A Presidential Debate Idea

By Matt · Comments (1)
Thursday, October 9th, 2008

After two snoozer debates with mostly empty rhetoric, it is pretty obvious the candidates don’t want to talk isses or facts.  So we should at least make this entertaining and raise the stakes.  My new dabate format proposal:

  • The moderator is there to try and keep time commitments even.
  • The questions are asked by one candidate to the other candidate.  The candidate has 2-3 minutes to respond.
  • The candidate who asks the question is free to offer a rebuttal, but has only 10 total minutes available for rebuttal during the entire debate, requiring them to be brief, and/or choose their rebuttals carefully.

To make it really interesting, we could have something like Guitar Hero where when people either don’t answer the question, offer platitudes, or other nonsense their time starts ticking away faster and faster.  Okay, that wouldn’t work, but it’s a nice thought.

Comments (1)
Categories : Random
Tags : 2008 election

Powers of the President

By Matt · Comments (0)
Monday, October 6th, 2008

Thinking about the upcoming election, I was trying to think about what the really important and powerful roles of the president actually are.
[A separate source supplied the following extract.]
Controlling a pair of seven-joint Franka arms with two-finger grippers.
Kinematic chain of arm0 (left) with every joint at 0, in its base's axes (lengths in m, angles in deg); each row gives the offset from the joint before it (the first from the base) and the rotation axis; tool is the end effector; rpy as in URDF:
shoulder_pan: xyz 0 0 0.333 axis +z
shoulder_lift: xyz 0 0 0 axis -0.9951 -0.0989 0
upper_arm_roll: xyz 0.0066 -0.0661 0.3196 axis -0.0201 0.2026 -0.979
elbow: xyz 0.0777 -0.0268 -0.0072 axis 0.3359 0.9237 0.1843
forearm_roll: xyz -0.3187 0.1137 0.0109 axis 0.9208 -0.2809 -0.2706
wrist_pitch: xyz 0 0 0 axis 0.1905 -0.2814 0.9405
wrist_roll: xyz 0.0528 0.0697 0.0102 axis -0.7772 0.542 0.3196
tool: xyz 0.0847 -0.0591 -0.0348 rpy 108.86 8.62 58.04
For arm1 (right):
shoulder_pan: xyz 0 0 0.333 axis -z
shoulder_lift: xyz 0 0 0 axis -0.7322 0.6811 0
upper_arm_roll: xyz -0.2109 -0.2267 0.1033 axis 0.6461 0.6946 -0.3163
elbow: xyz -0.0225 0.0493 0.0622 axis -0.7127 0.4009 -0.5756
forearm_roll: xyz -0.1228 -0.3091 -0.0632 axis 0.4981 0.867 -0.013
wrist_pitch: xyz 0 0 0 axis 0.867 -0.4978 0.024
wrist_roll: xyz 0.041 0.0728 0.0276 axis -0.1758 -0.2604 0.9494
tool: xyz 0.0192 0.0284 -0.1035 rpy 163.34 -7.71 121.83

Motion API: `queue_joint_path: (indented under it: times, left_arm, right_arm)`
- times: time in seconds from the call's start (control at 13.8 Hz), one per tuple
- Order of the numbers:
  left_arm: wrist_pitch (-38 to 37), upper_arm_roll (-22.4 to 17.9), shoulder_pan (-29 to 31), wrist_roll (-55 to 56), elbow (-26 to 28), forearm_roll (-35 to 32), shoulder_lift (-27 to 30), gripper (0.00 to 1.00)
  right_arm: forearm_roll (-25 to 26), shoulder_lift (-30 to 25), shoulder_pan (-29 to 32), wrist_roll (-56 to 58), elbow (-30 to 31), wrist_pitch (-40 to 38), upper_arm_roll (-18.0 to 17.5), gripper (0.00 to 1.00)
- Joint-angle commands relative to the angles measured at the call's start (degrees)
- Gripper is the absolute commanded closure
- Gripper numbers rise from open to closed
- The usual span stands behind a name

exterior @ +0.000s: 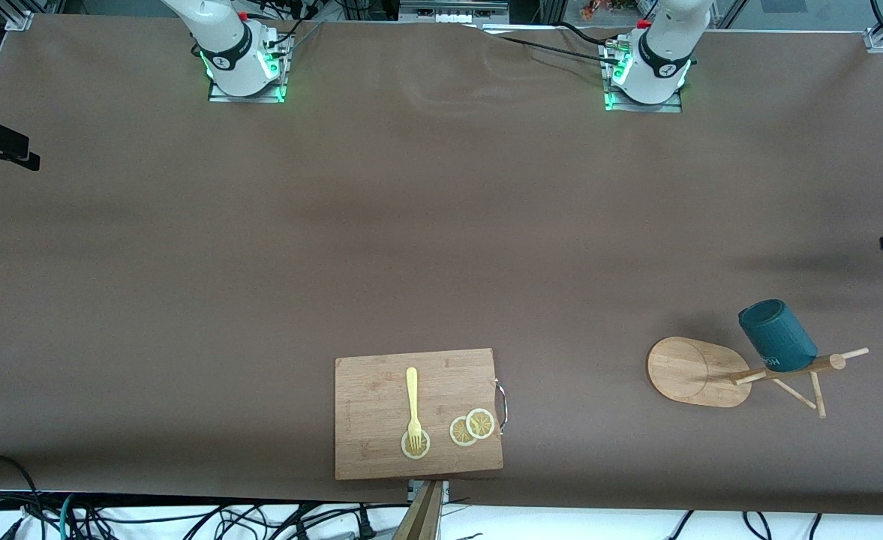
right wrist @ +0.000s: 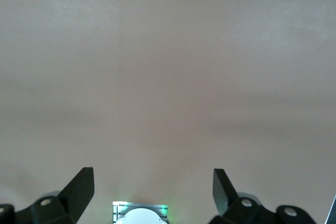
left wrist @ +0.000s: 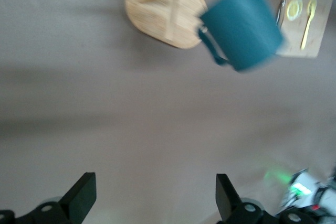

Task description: Pass cup and hang on rack

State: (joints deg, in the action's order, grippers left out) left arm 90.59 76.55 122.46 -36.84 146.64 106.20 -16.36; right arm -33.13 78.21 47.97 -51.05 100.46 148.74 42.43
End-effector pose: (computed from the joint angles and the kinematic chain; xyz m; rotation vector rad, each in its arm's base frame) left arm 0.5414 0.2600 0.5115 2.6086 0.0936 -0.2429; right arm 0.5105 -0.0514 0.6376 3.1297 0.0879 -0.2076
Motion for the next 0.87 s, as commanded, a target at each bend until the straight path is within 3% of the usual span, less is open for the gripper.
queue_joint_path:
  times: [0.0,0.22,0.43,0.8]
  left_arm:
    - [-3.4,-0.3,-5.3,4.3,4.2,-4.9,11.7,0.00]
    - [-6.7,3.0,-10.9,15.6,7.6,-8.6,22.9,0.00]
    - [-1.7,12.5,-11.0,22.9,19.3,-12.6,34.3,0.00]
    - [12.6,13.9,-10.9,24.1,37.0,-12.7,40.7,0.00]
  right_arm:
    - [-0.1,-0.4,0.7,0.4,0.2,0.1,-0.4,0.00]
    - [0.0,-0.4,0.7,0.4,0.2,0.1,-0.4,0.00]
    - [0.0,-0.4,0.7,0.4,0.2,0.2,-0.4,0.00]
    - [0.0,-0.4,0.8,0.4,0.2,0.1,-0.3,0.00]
I came up with my top three:

  1. Commander-in-Chief: Obviously, the power to command the United States troops is a significant role of the president, especially as we are at war in Iraq and Afghanistan.
  2. Appointments: Cabinet members, judges, ambassadors, etc. Who a president surrounds himself with is fairly significant. What might the “bailout” have looked like if Henry Paulson wasn’t Secretary of the Treasury?  It could be significantly different.  And of course, you have Supreme Court Justices as well.
  3. Veto: The threat of a presidential veto holds legislative power in moderating Congress’ wishes.

Here’s how I think about those three things and what I’m looking for in the next thirty days:

  1. Honestly, I don’t think Obama or McCain are really that much different on the big issues.  The democrats grandstanded and won back the Legislature in 2006 based on their promise to get us out of Iraq, but once they were in power didn’t do a whole lot with that.  Neither president will get out of Iraq so quickly as to leave a cesspool.  And, both want to move out of Iraq and into Afghanistan.  I honestly don’t expect strategy will differ in the next 24 months with either president.  What might be different between the two is their response to new crises.
  2. We don’t know much about appointments of either candidates.  We can kind of guess at the kinds of Supreme Court Justices they would appoint, but Cabinet members are pretty open right now.  I would be interested in the kind of people they are thinking about, but we may never really know that.
  3. If you want the president to retain the power of the veto, then McCain is the only guy.  It’s pretty obvious the democrats will still be in power when the next president takes office.  If you like a split power between the executive and legislative branches (history indicates that Americans prefer such split power), obviously Obama doesn’t help there.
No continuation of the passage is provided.